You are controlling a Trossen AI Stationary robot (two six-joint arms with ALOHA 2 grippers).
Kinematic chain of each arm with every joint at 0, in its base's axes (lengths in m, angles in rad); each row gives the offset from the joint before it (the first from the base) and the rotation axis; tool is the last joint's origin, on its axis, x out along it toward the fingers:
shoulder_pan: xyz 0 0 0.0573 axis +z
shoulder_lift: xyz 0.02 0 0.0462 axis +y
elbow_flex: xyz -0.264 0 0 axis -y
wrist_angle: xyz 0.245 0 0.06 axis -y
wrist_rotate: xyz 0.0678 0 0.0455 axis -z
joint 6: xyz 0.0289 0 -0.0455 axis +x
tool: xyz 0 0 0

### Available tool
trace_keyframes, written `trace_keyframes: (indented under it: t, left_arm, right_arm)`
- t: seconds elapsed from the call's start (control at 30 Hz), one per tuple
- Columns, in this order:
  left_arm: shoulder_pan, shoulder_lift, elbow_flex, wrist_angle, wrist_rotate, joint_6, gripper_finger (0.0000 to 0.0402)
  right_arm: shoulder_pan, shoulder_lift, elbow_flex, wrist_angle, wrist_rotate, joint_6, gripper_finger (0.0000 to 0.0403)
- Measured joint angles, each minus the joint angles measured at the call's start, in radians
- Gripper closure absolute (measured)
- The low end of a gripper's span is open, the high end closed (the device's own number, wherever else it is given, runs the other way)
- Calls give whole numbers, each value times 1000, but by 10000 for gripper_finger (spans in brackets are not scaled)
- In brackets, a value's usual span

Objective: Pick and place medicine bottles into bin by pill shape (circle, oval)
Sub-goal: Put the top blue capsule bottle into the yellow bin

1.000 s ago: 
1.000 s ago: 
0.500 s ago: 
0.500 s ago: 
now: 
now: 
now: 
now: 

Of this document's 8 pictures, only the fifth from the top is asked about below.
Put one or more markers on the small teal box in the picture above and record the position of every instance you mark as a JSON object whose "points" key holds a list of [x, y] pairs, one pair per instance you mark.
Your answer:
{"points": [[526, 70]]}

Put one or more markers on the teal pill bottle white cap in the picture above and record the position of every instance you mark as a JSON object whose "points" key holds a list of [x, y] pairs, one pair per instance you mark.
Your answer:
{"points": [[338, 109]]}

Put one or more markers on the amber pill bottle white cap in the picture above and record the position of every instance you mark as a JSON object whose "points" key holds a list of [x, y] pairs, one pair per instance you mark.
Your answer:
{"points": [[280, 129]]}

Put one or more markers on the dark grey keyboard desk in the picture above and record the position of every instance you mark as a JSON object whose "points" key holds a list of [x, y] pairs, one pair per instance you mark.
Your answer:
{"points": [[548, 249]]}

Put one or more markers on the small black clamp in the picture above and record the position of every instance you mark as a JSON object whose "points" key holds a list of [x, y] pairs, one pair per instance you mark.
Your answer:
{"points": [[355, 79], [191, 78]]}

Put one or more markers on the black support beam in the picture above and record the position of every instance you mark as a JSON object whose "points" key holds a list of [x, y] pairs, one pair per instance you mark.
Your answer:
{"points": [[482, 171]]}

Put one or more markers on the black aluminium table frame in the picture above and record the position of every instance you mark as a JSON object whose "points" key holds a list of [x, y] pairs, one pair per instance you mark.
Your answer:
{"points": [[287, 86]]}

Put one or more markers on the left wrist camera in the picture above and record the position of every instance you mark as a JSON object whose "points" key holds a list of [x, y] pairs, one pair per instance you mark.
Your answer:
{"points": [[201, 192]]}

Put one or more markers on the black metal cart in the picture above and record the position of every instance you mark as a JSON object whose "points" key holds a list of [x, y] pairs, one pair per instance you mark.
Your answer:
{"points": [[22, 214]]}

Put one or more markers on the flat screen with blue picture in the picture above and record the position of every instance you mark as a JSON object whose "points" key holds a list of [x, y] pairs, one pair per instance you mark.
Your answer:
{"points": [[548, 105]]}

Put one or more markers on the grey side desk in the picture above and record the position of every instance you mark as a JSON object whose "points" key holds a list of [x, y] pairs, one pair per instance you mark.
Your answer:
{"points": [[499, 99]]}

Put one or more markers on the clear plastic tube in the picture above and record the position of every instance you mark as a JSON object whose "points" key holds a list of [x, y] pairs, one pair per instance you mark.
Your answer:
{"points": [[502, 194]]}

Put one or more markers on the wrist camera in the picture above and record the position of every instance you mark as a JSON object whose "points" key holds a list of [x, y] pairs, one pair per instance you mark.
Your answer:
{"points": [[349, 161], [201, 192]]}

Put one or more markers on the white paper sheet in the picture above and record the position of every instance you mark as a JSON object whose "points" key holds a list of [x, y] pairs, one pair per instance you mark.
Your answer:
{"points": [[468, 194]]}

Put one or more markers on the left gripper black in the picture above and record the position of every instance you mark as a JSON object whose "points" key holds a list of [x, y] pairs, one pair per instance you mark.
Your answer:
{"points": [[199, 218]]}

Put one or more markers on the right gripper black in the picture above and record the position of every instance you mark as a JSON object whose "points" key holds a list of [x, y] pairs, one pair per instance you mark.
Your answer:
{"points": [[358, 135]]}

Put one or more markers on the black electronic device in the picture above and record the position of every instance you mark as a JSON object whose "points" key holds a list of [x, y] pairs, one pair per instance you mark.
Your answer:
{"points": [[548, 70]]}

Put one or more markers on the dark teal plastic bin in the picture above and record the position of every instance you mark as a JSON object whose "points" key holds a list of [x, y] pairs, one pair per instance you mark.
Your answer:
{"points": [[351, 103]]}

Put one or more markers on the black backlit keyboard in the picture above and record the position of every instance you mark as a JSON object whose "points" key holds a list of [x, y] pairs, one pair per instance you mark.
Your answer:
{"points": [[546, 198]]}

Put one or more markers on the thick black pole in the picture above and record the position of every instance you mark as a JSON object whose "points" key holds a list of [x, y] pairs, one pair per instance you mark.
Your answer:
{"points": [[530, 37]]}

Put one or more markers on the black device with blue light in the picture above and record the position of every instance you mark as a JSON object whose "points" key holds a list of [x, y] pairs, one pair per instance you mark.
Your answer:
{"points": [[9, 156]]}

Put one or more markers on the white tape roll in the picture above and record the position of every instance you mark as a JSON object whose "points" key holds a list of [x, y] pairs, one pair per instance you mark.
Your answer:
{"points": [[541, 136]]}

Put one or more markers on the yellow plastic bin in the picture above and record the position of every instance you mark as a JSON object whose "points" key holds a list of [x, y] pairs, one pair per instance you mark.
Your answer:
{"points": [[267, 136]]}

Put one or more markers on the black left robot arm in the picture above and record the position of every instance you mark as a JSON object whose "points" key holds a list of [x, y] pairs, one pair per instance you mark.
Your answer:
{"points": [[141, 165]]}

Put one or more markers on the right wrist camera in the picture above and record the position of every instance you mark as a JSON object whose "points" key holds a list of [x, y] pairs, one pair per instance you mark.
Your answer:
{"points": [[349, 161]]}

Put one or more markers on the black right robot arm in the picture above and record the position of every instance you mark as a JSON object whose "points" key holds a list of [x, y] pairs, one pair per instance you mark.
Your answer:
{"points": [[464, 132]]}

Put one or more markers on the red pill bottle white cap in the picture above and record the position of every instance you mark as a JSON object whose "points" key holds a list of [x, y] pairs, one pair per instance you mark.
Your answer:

HOW TO COMPLETE THIS TASK:
Until the last line is reached, keep transcribing the data exactly.

RESPONSE TO THIS EXERCISE:
You are controlling a Trossen AI Stationary robot (two six-joint arms with ALOHA 2 grippers).
Kinematic chain of each arm with every joint at 0, in its base's axes (lengths in m, angles in rad); each row gives the offset from the joint before it (the first from the base) and the rotation axis; tool is the last joint's origin, on its axis, x out along it toward the fingers:
shoulder_pan: xyz 0 0 0.0573 axis +z
shoulder_lift: xyz 0.02 0 0.0462 axis +y
elbow_flex: xyz -0.264 0 0 axis -y
wrist_angle: xyz 0.245 0 0.06 axis -y
wrist_rotate: xyz 0.0678 0 0.0455 axis -z
joint 6: xyz 0.0289 0 -0.0455 axis +x
tool: xyz 0 0 0

### Available tool
trace_keyframes, written `trace_keyframes: (indented under it: t, left_arm, right_arm)`
- t: seconds elapsed from the call's start (control at 30 Hz), one per tuple
- Columns, in this order:
  left_arm: shoulder_pan, shoulder_lift, elbow_flex, wrist_angle, wrist_rotate, joint_6, gripper_finger (0.0000 to 0.0402)
  right_arm: shoulder_pan, shoulder_lift, elbow_flex, wrist_angle, wrist_rotate, joint_6, gripper_finger (0.0000 to 0.0403)
- Measured joint angles, each minus the joint angles measured at the call's start, in radians
- Gripper closure absolute (measured)
- The low end of a gripper's span is open, the high end closed (the device's own number, wherever else it is given, runs the other way)
- Calls give whole numbers, each value times 1000, but by 10000 for gripper_finger (spans in brackets are not scaled)
- In brackets, a value's usual span

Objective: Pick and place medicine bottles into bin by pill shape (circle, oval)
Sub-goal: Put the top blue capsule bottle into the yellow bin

1.000 s ago: 
1.000 s ago: 
0.500 s ago: 
0.500 s ago: 
now: 
now: 
now: 
now: 

Of this document's 8 pictures, only the fifth from the top is asked about below.
Put one or more markers on the small teal box in the picture above and record the position of every instance you mark as a JSON object whose "points" key holds a list of [x, y] pairs, one pair per instance you mark.
Your answer:
{"points": [[526, 70]]}

Put one or more markers on the teal pill bottle white cap in the picture above and record the position of every instance you mark as a JSON object whose "points" key holds a list of [x, y] pairs, one pair per instance you mark.
Your answer:
{"points": [[338, 109]]}

Put one or more markers on the amber pill bottle white cap in the picture above and record the position of every instance you mark as a JSON object whose "points" key holds a list of [x, y] pairs, one pair per instance you mark.
Your answer:
{"points": [[280, 129]]}

Put one or more markers on the dark grey keyboard desk in the picture above and record the position of every instance you mark as a JSON object whose "points" key holds a list of [x, y] pairs, one pair per instance you mark.
Your answer:
{"points": [[548, 249]]}

Put one or more markers on the small black clamp in the picture above and record the position of every instance you mark as a JSON object whose "points" key holds a list of [x, y] pairs, one pair per instance you mark.
Your answer:
{"points": [[355, 79], [191, 78]]}

Put one or more markers on the black support beam in the picture above and record the position of every instance you mark as a JSON object whose "points" key holds a list of [x, y] pairs, one pair per instance you mark.
Your answer:
{"points": [[482, 171]]}

Put one or more markers on the black aluminium table frame in the picture above and record the position of every instance you mark as a JSON object whose "points" key holds a list of [x, y] pairs, one pair per instance you mark.
Your answer:
{"points": [[287, 86]]}

Put one or more markers on the left wrist camera in the picture above and record the position of every instance you mark as a JSON object whose "points" key holds a list of [x, y] pairs, one pair per instance you mark.
Your answer:
{"points": [[201, 192]]}

Put one or more markers on the black metal cart in the picture above and record the position of every instance you mark as a JSON object whose "points" key holds a list of [x, y] pairs, one pair per instance you mark.
Your answer:
{"points": [[22, 214]]}

Put one or more markers on the flat screen with blue picture in the picture above and record the position of every instance you mark as a JSON object whose "points" key holds a list of [x, y] pairs, one pair per instance you mark.
Your answer:
{"points": [[548, 105]]}

Put one or more markers on the grey side desk in the picture above and record the position of every instance you mark as a JSON object whose "points" key holds a list of [x, y] pairs, one pair per instance you mark.
Your answer:
{"points": [[499, 99]]}

Put one or more markers on the clear plastic tube in the picture above and record the position of every instance you mark as a JSON object whose "points" key holds a list of [x, y] pairs, one pair per instance you mark.
Your answer:
{"points": [[502, 194]]}

Put one or more markers on the wrist camera in the picture above and record the position of every instance you mark as a JSON object whose "points" key holds a list of [x, y] pairs, one pair per instance you mark.
Your answer:
{"points": [[349, 161], [201, 192]]}

Put one or more markers on the white paper sheet in the picture above and record the position of every instance you mark as a JSON object whose "points" key holds a list of [x, y] pairs, one pair per instance you mark.
Your answer:
{"points": [[468, 194]]}

Put one or more markers on the left gripper black in the picture above and record the position of every instance you mark as a JSON object whose "points" key holds a list of [x, y] pairs, one pair per instance you mark.
Your answer:
{"points": [[199, 218]]}

Put one or more markers on the right gripper black in the picture above and record the position of every instance you mark as a JSON object whose "points" key holds a list of [x, y] pairs, one pair per instance you mark.
Your answer:
{"points": [[358, 135]]}

Put one or more markers on the black electronic device in the picture above and record the position of every instance you mark as a JSON object whose "points" key holds a list of [x, y] pairs, one pair per instance you mark.
Your answer:
{"points": [[548, 70]]}

Put one or more markers on the dark teal plastic bin in the picture above and record the position of every instance you mark as a JSON object whose "points" key holds a list of [x, y] pairs, one pair per instance you mark.
Your answer:
{"points": [[351, 103]]}

Put one or more markers on the black backlit keyboard in the picture above and record the position of every instance you mark as a JSON object whose "points" key holds a list of [x, y] pairs, one pair per instance you mark.
Your answer:
{"points": [[546, 198]]}

Put one or more markers on the thick black pole in the picture above and record the position of every instance you mark as a JSON object whose "points" key holds a list of [x, y] pairs, one pair per instance you mark.
Your answer:
{"points": [[530, 37]]}

Put one or more markers on the black device with blue light in the picture above and record the position of every instance you mark as a JSON object whose "points" key holds a list of [x, y] pairs, one pair per instance you mark.
Your answer:
{"points": [[9, 156]]}

Put one or more markers on the white tape roll in the picture above and record the position of every instance you mark as a JSON object whose "points" key holds a list of [x, y] pairs, one pair per instance you mark.
Your answer:
{"points": [[541, 136]]}

Put one or more markers on the yellow plastic bin in the picture above and record the position of every instance you mark as a JSON object whose "points" key holds a list of [x, y] pairs, one pair per instance you mark.
Your answer:
{"points": [[267, 136]]}

Put one or more markers on the black left robot arm in the picture above and record the position of every instance you mark as a JSON object whose "points" key holds a list of [x, y] pairs, one pair per instance you mark.
Your answer:
{"points": [[141, 165]]}

Put one or more markers on the right wrist camera in the picture above and record the position of every instance you mark as a JSON object whose "points" key holds a list of [x, y] pairs, one pair per instance you mark.
Your answer:
{"points": [[349, 161]]}

Put one or more markers on the black right robot arm in the picture above and record the position of every instance you mark as a JSON object whose "points" key holds a list of [x, y] pairs, one pair per instance you mark.
Your answer:
{"points": [[464, 132]]}

Put one or more markers on the red pill bottle white cap in the picture above and record the position of every instance you mark as a JSON object whose "points" key holds a list of [x, y] pairs, one pair per instance you mark.
Your answer:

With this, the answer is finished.